Palo Alto (CA) – The best pilot for a helicopter and potentially operate other systems such as cars and even airplanes may not be humans, but software. Stanford researchers said they have developed a system that can teach software how to fly a model helicopter through difficult stunts.
At least once on a typical week day, we come across a story that describes and idea or a technology that is simply fascinating. You know, an idea that prompts you to lean back in your desk chair for a moment and start imagining what this technology would be capable of to accomplish. If there was a daily visionary award I’d have to give this prize to a group of graduate students at Stanford University who came up with a (relatively) simple way to teach software how to do RC helicopter tricks during flights – eventually in a much more sophisticated way than its human teachers.
Broken down, Andrew Ng, the professor directing the research of graduate students Pieter Abbeel, Adam Coates, Timothy Hunter and Morgan Quigley enabled a computer to “watch” an expert fly an RC helicopter and run the model aircraft through and entire air show. The result was a textbook example of “apprenticeship learning” - an artificial intelligence system that replicated and eventually improved the actions of the pilot and the tricks performed. The stunts were "by far the most difficult aerobatic maneuvers flown by any computer controlled helicopter," said Andrew Ng.
What makes this particular example of apprenticeship learning especially impressive example is the difficulty to fly helicopters and their nature to always tend to an unstable state. "The helicopter doesn't want to fly. It always wants to just tip over and crash," said Garrett Oku, the pilot. This simple fact would make it nearly impossible to program an autonomously flying helicopter by itself and take it through challenging flight routines.
However, even an approach of simply replaying finger movements cannot really work, as the aircraft is continuously exposed to changing environment variables, such as wind gusts. When the Stanford researchers decided their autonomous helicopter should be capable of flying air show stunts, they realized that even defining their goal was difficult. What's the formal specification for "flying well?" The answer, it turned out, was that "flying well" is whatever an expert radio control pilot does at an air show.
The researchers found that they needed to come up with algorithms that not only replicated movements of a pilot, but detect the ideal trajectory the pilot was seeking. As a result, the autonomous helicopter learned to fly the routine better—and more consistently—than Oku, the researchers said. A demonstration of the flight is posted on Stanford’s website.
As any autonomous device, the robots were equipped with a boat load of technology, including accelerometers, gyroscopes and magnetometers, the latter of which use the Earth's magnetic field to figure out which way the helicopter is pointed. The exact location of the craft is tracked either by a GPS receiver on the helicopter or by cameras on the ground. The group noted that the entire navigation package could be packed into a larger helicopter.
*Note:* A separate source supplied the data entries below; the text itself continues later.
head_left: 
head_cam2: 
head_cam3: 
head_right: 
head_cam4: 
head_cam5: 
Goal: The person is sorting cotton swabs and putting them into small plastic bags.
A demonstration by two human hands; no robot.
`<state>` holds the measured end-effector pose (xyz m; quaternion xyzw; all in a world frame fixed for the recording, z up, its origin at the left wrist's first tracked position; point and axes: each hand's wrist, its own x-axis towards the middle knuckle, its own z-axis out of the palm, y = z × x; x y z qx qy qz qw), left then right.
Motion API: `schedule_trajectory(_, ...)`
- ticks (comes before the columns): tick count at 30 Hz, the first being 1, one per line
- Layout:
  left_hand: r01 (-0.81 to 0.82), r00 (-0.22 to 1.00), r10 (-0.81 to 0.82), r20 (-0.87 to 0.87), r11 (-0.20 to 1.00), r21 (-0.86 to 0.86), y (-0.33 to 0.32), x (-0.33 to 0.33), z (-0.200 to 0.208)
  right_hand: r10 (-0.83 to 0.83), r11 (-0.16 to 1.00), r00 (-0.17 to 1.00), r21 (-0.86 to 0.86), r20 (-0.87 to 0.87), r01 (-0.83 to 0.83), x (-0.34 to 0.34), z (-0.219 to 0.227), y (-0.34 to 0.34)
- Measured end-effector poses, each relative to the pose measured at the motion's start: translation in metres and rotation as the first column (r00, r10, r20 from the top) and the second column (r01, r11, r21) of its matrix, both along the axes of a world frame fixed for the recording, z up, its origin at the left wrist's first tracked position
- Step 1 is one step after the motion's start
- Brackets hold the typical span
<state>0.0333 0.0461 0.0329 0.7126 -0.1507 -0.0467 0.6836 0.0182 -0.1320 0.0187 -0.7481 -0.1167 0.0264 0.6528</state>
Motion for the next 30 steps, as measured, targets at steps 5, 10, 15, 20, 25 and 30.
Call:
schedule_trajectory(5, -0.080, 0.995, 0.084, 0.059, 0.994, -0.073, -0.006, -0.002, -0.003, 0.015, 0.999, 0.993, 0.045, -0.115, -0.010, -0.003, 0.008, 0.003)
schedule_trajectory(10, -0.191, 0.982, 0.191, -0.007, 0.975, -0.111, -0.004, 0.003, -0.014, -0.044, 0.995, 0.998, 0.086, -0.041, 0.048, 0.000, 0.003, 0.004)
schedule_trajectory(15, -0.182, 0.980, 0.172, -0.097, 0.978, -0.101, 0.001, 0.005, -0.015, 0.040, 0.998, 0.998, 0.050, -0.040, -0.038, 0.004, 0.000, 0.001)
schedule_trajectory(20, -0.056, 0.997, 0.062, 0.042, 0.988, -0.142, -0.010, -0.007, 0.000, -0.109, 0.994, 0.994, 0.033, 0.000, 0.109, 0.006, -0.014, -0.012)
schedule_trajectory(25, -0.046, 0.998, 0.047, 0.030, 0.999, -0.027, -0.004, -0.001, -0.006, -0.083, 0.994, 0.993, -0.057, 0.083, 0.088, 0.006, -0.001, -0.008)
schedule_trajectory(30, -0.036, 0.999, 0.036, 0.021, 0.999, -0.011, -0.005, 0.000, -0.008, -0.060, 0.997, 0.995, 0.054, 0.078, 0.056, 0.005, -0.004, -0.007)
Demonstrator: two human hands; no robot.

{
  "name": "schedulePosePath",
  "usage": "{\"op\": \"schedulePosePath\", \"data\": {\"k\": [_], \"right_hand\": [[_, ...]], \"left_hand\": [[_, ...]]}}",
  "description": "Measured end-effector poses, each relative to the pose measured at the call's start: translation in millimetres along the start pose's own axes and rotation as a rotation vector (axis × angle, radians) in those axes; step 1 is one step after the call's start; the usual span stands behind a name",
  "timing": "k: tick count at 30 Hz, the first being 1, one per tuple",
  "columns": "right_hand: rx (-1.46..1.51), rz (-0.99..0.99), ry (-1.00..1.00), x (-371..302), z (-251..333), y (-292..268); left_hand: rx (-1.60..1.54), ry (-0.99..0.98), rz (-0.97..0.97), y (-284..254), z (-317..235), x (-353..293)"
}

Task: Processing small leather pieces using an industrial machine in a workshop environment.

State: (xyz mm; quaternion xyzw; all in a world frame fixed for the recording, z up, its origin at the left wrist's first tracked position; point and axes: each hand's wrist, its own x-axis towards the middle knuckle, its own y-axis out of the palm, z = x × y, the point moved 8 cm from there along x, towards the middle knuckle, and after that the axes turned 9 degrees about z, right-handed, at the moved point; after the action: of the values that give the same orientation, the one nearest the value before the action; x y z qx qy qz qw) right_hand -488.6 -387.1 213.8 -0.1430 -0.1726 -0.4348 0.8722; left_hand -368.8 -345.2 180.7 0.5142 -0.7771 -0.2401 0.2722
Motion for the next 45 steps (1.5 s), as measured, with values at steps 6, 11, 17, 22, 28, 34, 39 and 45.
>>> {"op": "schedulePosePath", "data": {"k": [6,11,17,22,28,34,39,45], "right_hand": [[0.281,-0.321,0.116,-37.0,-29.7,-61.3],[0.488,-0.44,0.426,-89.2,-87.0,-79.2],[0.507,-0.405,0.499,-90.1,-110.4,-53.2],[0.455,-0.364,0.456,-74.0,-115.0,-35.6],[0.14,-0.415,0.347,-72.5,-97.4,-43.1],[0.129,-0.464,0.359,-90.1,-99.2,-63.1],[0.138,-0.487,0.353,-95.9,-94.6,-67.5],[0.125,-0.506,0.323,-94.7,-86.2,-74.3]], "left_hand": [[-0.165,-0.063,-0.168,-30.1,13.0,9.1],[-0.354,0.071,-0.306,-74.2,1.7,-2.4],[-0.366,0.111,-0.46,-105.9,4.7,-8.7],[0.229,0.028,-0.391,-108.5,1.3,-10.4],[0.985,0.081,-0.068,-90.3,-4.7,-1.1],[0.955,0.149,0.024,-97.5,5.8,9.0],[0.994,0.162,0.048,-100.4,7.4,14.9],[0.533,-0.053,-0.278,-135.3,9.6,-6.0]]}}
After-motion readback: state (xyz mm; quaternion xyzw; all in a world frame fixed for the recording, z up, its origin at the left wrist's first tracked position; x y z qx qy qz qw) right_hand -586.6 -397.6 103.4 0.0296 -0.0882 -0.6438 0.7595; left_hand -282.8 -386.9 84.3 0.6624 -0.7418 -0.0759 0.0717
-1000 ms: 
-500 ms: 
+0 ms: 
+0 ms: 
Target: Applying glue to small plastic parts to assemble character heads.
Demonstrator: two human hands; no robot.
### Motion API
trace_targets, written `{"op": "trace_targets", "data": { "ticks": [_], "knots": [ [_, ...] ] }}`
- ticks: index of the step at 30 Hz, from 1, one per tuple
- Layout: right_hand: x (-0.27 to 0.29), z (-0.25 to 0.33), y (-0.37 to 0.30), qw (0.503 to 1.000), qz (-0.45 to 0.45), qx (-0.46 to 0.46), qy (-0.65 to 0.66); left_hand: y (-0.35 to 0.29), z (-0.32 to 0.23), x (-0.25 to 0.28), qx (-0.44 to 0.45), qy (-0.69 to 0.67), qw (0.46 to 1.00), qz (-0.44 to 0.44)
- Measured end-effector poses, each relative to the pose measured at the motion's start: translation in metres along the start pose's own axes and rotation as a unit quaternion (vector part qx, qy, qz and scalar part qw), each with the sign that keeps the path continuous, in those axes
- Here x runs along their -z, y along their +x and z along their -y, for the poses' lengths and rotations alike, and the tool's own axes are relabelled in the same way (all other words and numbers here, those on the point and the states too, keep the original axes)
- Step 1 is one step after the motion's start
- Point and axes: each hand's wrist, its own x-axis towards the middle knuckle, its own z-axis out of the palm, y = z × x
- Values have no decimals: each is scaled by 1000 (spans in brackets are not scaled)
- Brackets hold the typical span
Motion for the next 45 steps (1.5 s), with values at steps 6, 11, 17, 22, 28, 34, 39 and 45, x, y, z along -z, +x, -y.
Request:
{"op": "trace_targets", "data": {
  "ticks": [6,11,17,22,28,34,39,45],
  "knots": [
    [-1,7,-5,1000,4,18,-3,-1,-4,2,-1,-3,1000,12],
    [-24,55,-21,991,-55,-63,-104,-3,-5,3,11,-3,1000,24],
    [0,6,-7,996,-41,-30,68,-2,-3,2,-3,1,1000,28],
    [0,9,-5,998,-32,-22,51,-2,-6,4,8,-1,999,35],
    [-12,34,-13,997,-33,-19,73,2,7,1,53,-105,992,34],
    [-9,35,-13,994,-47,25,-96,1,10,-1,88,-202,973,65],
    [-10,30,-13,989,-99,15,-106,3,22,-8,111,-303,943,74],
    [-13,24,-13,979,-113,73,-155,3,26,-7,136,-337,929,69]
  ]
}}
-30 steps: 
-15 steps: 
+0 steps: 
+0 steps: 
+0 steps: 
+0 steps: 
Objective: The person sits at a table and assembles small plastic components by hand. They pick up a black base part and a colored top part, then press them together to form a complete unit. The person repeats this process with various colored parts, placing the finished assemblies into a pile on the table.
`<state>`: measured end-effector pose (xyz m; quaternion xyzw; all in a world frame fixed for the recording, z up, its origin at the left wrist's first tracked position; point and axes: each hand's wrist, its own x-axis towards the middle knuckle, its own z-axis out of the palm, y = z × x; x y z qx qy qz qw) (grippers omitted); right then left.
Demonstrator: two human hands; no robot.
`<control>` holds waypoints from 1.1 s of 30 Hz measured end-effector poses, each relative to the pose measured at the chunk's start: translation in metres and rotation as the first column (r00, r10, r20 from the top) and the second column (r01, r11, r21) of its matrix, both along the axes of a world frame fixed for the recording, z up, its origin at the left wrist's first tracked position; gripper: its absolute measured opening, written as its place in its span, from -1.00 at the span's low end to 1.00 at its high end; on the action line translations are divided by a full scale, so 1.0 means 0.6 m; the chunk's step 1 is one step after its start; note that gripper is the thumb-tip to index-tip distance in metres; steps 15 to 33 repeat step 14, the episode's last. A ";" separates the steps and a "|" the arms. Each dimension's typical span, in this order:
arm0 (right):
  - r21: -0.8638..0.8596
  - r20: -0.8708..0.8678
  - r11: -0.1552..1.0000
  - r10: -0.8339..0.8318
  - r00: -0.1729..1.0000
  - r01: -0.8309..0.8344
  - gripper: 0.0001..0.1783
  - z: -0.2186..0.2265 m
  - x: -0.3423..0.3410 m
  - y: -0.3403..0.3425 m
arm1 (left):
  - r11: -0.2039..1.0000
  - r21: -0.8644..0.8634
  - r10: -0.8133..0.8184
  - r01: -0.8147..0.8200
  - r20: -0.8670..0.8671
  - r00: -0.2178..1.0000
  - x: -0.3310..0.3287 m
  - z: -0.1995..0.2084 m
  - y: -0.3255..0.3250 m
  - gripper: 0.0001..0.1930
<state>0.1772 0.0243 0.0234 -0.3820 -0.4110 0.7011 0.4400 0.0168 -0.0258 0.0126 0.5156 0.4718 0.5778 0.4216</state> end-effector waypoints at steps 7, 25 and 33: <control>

So, what could you do with software that was taught by the best pilots and learn over time to fly better than their teachers and master challenges in a much more secure way? The researchers pointed to autonomous helicopters to search for land mines in war-torn areas or to map out the hot spots of California wildfires in real time, allowing firefighters to quickly move toward or away from them. "In order for us to trust helicopters in these sort of mission-critical applications, it's important that we have very robust, very reliable helicopter controllers that can fly maybe as well as the best human pilots in the world can," Ng said. Stanford's autonomous helicopters have taken a large step in that direction, he said.
There no mention of larger aircraft - potentially carrying humans – that could use such an approach. Will we be flying one day in air planes that have no pilots at all? I will leave that up to you decide and I will let you answer the question if that is a scneario we should feel comfortable with. But I there is no doubt that teh Stnaford reserachers have found an interesting way to teach computers difficult tasks. Tasks they can't do on their own - yet.